▶ To do
Your task is to copy every line of this material exactly.

▶ Information supplied
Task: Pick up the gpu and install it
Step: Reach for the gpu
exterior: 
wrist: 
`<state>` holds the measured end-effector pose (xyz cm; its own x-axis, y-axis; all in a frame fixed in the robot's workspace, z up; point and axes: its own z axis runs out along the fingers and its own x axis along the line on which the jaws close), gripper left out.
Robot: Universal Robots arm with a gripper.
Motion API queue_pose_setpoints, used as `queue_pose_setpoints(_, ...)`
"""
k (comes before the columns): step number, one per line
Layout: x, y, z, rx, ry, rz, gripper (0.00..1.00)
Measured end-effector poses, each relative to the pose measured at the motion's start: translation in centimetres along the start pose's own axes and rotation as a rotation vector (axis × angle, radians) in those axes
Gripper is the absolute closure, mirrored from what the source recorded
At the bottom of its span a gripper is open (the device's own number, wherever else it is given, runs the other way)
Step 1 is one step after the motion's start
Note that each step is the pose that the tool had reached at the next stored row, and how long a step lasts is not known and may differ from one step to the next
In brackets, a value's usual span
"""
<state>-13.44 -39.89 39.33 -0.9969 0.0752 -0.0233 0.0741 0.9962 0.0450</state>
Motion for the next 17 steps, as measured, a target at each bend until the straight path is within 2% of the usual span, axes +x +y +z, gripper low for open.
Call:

▶ Completed exercise
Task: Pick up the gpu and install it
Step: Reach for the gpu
exterior: 
wrist: 
`<state>` holds the measured end-effector pose (xyz cm; its own x-axis, y-axis; all in a frame fixed in the robot's workspace, z up; point and axes: its own z axis runs out along the fingers and its own x axis along the line on which the jaws close), gripper left out.
Robot: Universal Robots arm with a gripper.
Motion API queue_pose_setpoints, used as `queue_pose_setpoints(_, ...)`
"""
k (comes before the columns): step number, one per line
Layout: x, y, z, rx, ry, rz, gripper (0.00..1.00)
Measured end-effector poses, each relative to the pose measured at the motion's start: translation in centimetres along the start pose's own axes and rotation as a rotation vector (axis × angle, radians) in those axes
Gripper is the absolute closure, mirrored from what the source recorded
At the bottom of its span a gripper is open (the device's own number, wherever else it is given, runs the other way)
Step 1 is one step after the motion's start
Note that each step is the pose that the tool had reached at the next stored row, and how long a step lasts is not known and may differ from one step to the next
In brackets, a value's usual span
"""
<state>-13.44 -39.89 39.33 -0.9969 0.0752 -0.0233 0.0741 0.9962 0.0450</state>
Motion for the next 17 steps, as measured, a target at each bend until the straight path is within 2% of the usual span, axes +x +y +z, gripper low for open.
Call:

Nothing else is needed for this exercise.